• **WORK TO COMPLETE**
Please restate verbatim the lines that open the listing below, ending with the line in which "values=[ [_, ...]" occurs.

• **AVAILABLE DATA**

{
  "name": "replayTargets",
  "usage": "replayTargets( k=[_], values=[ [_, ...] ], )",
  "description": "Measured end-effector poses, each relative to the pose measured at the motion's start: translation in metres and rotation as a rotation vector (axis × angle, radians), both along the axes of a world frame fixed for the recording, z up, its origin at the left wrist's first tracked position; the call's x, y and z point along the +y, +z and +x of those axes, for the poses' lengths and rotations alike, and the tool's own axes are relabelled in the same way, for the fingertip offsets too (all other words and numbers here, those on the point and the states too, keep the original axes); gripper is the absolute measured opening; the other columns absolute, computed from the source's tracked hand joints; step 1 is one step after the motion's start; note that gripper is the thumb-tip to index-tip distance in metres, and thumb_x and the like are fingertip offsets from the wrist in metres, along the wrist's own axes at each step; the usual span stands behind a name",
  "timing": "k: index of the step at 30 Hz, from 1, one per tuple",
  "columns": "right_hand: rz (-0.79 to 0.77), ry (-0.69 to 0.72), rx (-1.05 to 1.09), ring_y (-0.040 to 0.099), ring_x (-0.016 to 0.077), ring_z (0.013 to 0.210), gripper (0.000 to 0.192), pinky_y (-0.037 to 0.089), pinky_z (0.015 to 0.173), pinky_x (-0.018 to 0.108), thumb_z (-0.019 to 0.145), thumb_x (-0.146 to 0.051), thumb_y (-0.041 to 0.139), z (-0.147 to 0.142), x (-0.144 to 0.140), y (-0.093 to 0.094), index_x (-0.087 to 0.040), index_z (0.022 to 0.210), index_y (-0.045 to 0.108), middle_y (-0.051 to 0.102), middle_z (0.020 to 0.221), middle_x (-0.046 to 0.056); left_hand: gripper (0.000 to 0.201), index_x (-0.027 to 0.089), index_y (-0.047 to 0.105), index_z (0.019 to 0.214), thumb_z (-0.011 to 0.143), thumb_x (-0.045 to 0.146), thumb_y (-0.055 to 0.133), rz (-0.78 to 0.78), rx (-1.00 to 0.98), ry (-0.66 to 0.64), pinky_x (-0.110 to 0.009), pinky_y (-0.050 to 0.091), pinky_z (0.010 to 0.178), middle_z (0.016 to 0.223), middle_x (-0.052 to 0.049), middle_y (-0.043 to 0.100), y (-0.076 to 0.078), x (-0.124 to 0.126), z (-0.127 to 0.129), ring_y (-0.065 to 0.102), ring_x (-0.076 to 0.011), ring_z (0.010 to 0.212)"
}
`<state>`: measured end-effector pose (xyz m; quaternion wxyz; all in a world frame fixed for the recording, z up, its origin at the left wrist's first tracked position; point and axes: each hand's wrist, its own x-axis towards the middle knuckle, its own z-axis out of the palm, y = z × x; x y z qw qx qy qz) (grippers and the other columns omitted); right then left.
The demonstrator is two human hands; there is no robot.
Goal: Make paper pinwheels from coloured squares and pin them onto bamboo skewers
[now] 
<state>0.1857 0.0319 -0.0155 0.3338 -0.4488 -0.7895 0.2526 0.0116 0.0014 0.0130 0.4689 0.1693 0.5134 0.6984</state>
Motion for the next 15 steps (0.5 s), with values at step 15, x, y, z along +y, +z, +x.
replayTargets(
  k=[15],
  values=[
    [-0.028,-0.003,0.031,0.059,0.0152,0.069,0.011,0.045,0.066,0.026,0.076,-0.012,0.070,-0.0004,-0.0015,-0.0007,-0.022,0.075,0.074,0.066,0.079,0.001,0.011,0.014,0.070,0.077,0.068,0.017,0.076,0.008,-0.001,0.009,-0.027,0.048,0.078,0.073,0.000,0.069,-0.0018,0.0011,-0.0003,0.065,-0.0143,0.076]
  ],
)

• **TASK RESULT**
{
  "name": "replayTargets",
  "usage": "replayTargets( k=[_], values=[ [_, ...] ], )",

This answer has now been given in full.